La plupart du temps, "je gère", comme on dit. Et il y a ces moments de découragement. Cette sensation de ne pas savoir, de rater.

Quand mon fils aîné avait 2 ans, c'était facile. Avec un air un peu supérieur, je pensais : "parents zen = enfants zen". Puis mon deuxième garçon est arrivé et il a envoyé valser toutes mes certitudes, mes méthodes douces et mes livres de psychologie. Une tornade d'énergie qui fait d'immenses colères et hurle encore la nuit à 2,5 ans. Grossesse, accouchement et ambiance tendre à la maison. Je n'ai pas compris.

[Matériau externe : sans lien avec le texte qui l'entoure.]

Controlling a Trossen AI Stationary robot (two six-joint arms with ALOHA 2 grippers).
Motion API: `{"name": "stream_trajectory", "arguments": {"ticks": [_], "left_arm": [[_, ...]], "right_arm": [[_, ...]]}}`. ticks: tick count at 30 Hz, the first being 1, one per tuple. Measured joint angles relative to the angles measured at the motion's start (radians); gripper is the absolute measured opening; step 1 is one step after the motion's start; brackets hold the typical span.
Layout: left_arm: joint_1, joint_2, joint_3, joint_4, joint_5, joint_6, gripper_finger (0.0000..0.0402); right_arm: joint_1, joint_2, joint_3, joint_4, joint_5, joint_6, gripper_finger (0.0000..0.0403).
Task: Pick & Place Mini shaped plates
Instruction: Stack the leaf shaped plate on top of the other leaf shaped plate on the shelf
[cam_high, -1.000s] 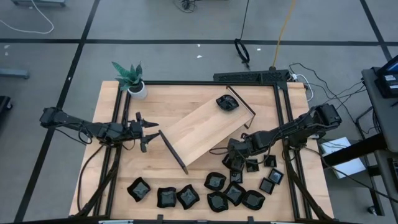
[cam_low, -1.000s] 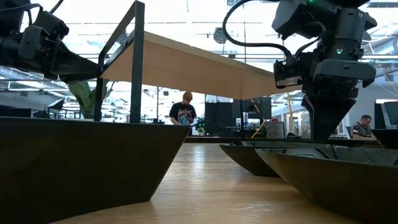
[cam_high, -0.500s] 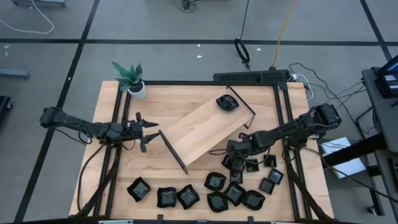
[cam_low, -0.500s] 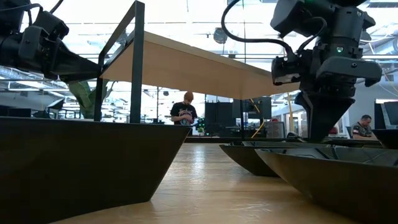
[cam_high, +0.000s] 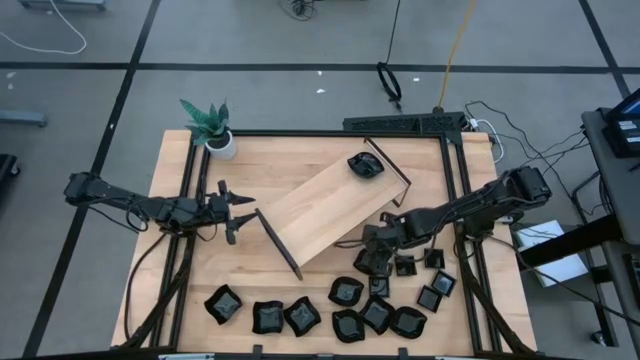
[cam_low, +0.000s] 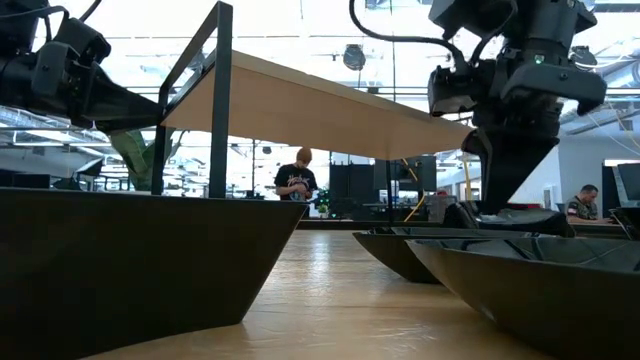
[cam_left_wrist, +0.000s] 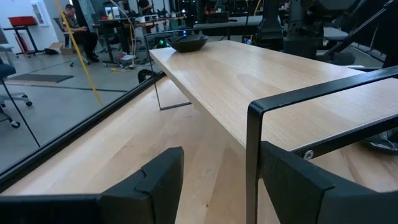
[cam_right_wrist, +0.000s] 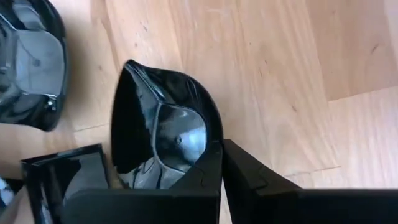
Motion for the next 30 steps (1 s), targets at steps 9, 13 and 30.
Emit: {"name": "stream_trajectory", "arguments": {"ticks": [9, 13, 30], "left_arm": [[0.0, 0.0, 0.0, 0.0, -0.001, 0.0, 0.0209], [0.0, 0.0, 0.0, 0.0, -0.001, 0.001, 0.0209], [0.0, 0.0, 0.0, 0.004, 0.0, 0.005, 0.0209]], "right_arm": [[0.002, -0.133, 0.0, -0.014, 0.001, -0.014, 0.0001], [0.002, -0.205, 0.0, -0.018, -0.011, -0.035, 0.0001], [-0.063, -0.474, 0.007, 0.04, -0.059, -0.212, 0.0]]}}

J'ai vu pédiatres, ostéopathes, psychologues, homéopathes et même des chamanes. J'en suis à accuser son signe astrologique. Mais surtout, quand il me réveille la nuit et que je suis épuisée, quand il hurle dans la voiture et au supermarché, même si c'est assez normal tout ça, je me sens nulle et désemparée. Quand ça m'arrive je fais 4 choses.

Tout d'abord j'en parle. C'est ok d'avoir des moments de découragement, vraiment ok. 
Ensuite je demande de l'aide et je prends du temps pour moi sans culpabiliser (yoga, massage ou tout simplement boire un café à l'extérieur). 

Puis je me répète plusieurs fois : "Même s'il hurle, je l'aime et je l'accepte, ce n'est qu'un tout petit". Cela apaise ma colère. 

Je me chuchote aussi : "Même si je n'arrive pas à le comprendre et que je me sens ultra nulle, je m'aime et je m'accepte. Je ne suis qu'une maman qui fait de son mieux".
Cette phrase est difficile et me fait pleurer. J'aimerais tellement faire plus, faire mieux, réussir... alors je me répète encore et encore jusqu'à sentir du réconfort : "je m'aime et je m'accepte". Et si c'était ça le rôle de parents ? Apprendre à accepter ses émotions et celles des autres. Parce que l'amour bienveillant est toujours la meilleure des réponses.